G Libri
Libri di Titolo G editi da Adelphi pubblicati nella collana Piccola Biblioteca Adelphi
Chi cerca i libri di Alan Bennett troverà una produzione letteraria raffinata che spazia tra teatro, narrativa e saggistica con una sottile ironia britannica. Seguire i libri in ordine cronologico di Alan Bennett permette di apprezzare l'evoluzione di uno degli osservatori più acuti della società inglese, offrendo al lettore una prospettiva unica e divertente sulle convenzioni quotidiane e sulle nevrosi umane.
Biografia dell'autore
Alan Bennett nasce a Leeds nel 1934. Studia storia all'Università di Oxford prima di dedicarsi alla carriera drammaturgica, inizialmente come membro del gruppo comico Beyond the Fringe. La sua formazione storica e la lunga esperienza nell'ambiente teatrale influenzano profondamente la sua scrittura, caratterizzata da una spiccata sensibilità per il dettaglio sociale. Nel corso della sua prolifica carriera, ha ricevuto numerosi riconoscimenti, tra cui il Laurence Olivier Award e il premio come miglior drammaturgo per le sue opere teatrali, consolidando la sua posizione come figura centrale della cultura britannica contemporanea.
Stile di scrittura
I libri di Alan Bennett sono caratterizzati da un umorismo asciutto, una profonda empatia per le figure marginali e uno sguardo lucido sulle ipocrisie della borghesia. Il suo stile si distingue per la capacità di trasformare l'ordinario in straordinario, come dimostrato nel celebre La sovrana lettrice, dove la Regina Elisabetta II scopre il potere sovversivo dei libri. L'autore è celebre per i suoi monologhi intensi in Talking Heads, che scavano nell'intimo dei personaggi, e per la nostalgia malinconica di The History Boys, testi che hanno lasciato un segno indelebile per la loro umanità e intelligenza narrativa.
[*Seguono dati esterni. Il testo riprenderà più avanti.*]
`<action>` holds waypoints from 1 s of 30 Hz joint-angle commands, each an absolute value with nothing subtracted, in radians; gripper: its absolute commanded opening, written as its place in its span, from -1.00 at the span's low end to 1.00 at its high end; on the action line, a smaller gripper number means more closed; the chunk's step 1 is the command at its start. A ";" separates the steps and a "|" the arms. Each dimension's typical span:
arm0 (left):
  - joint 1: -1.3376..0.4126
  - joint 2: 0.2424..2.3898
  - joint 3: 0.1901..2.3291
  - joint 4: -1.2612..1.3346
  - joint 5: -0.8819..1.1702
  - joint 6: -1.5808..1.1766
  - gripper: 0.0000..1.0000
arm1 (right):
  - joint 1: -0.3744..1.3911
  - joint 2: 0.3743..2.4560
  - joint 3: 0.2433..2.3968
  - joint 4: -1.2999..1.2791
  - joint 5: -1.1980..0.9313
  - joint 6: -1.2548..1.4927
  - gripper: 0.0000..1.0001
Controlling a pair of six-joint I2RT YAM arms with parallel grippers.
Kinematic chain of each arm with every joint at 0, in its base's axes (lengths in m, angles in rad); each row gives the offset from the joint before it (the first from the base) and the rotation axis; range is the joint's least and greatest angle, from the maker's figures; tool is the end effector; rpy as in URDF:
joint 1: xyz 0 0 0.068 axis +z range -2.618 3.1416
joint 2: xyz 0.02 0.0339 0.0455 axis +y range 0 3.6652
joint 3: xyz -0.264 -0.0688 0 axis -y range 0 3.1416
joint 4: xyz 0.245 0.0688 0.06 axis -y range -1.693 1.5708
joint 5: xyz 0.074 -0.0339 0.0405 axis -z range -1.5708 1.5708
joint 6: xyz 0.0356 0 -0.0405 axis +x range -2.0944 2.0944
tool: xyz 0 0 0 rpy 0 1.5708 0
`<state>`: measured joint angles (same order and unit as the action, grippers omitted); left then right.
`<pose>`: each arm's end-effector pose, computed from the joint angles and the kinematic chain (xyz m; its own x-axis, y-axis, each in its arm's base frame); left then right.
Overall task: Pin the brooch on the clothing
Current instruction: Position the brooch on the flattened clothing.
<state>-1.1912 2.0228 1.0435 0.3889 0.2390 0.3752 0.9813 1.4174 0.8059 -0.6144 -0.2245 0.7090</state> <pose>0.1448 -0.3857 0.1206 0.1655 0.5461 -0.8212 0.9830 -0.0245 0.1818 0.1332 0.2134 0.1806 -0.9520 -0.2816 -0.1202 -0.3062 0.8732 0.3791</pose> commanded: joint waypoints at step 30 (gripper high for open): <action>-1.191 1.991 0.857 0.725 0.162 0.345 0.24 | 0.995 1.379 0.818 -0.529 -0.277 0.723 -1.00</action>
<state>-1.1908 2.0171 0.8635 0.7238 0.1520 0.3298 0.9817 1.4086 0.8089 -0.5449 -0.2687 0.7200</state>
Gente Bennett Alan - Adelphi, 2015 - Piccola Biblioteca Adelphi
Tre anziane, eccentriche signore, una cadente dimora di campagna, e il problema di metterla a reddito. Come? Una soluzione: far intervenire l'onnipresente National Trust, se non fosse che il suo emissario si è rivelato un po' troppo entusiasta di certi vecchi pitali e del loro utilizzo da parte di alcune, antiche, celebrità. Molto meglio, per il momento, andare sul sicuro, cioè accettare l'offerta di un produttore, che in cambio di parecchio denaro chiede soltanto di rimanere in un angolo, mentre la sua troupe sistema il set del film che si accinge a girare: un porno, naturalmente. L'ultimo Bennett come il lettore sta imparando a conoscerlo: più esplicito, più feroce e più comico di quanto non sia mai stato.
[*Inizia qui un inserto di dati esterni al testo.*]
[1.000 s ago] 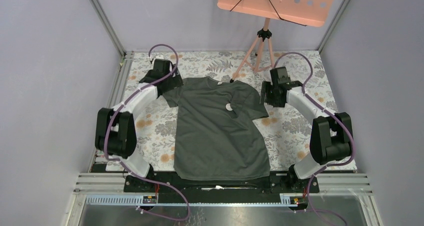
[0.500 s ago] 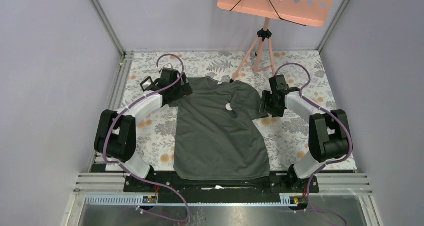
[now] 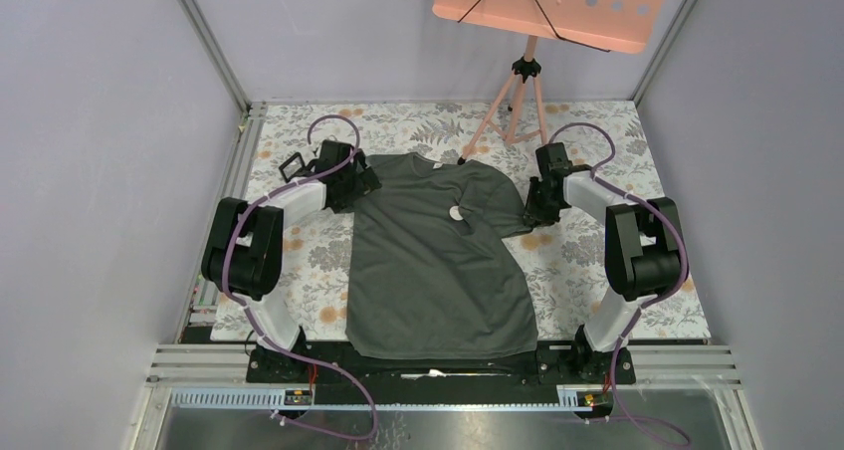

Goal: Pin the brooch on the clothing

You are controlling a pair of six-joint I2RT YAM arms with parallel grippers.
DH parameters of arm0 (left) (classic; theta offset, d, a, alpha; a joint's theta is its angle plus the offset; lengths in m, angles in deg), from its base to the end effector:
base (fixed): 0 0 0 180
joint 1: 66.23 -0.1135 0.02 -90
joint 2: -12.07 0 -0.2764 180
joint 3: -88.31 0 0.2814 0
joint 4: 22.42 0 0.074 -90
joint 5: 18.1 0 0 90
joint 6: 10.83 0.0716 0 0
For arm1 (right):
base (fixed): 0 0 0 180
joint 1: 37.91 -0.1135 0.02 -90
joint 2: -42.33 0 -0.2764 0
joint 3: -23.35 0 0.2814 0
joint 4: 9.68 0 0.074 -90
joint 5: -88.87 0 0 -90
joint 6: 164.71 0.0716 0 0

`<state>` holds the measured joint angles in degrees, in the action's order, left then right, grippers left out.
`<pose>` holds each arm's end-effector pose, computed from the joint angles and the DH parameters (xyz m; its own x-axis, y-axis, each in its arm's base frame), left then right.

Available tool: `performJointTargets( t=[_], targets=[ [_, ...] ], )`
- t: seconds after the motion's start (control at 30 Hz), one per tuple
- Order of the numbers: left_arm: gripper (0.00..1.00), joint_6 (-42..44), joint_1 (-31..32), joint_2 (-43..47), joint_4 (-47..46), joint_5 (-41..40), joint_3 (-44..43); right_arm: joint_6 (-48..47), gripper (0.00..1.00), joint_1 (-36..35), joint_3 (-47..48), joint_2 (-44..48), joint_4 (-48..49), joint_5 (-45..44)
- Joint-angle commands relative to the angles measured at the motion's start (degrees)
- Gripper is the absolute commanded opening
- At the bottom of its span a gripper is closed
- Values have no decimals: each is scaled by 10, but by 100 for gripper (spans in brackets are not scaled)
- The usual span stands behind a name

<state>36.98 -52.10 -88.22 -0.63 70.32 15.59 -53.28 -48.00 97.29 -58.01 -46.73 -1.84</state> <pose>0.4016 -0.0991 0.1448 -0.6974 -0.5167 -0.4966 -0.3263 0.8459 -0.4219 0.3809 0.0669 0.1301 -0.8818 0.2142 -0.4201 0.1638 0.9746 0.1530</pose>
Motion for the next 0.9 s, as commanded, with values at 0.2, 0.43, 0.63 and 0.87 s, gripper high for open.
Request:
performJointTargets(
  t=[0.2, 0.43, 0.63, 0.87],
  targets=[
    [97, -24, -35, -24, -47, 39, 5, -16, 2, 23, 36, -6, -21, -28],
    [97, -23, -42, -25, -43, 40, 1, -29, 0, 68, 67, 4, -48, -53],
    [97, -21, -42, -26, -41, 42, -1, -47, 1, 97, 109, -22, -74, -54],
    [98, 26, -42, -11, -30, 40, -13, -59, 44, 113, 134, -16, -88, -48]
  ],
)
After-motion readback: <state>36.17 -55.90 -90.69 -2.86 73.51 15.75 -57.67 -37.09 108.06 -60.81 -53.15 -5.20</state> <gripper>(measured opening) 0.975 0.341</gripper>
Gli studenti di storia Bennett Alan - Adelphi, 2012 - Piccola Biblioteca Adelphi
Otto studenti, tre professori, un preside: in mano ad Alan Bennett anche un corso propedeutico per l'ammissione all'università può diventare un universo polifonico di meravigliosa ricchezza e comicità. Scegliendo come ambientazione l'Inghilterra degli anni Ottanta, nella sua commedia più recente Bennett mette in scena un mondo semiautobiografico (nel giovane Posner riconosciamo il ragazzo timido di "Scritto sul corpo", innamorato del bel Dakin) in cui si alternano acrobaticamente simposio e gag, sociologia e dialogo filosofico. Mentre si accumulano gli interrogativi: Ha senso il concetto di cultura alta? Come si insegna la storia? Che ruolo ha il caso nelle tragedie della vita? E in che cosa consiste, esattamente, l'istruzione?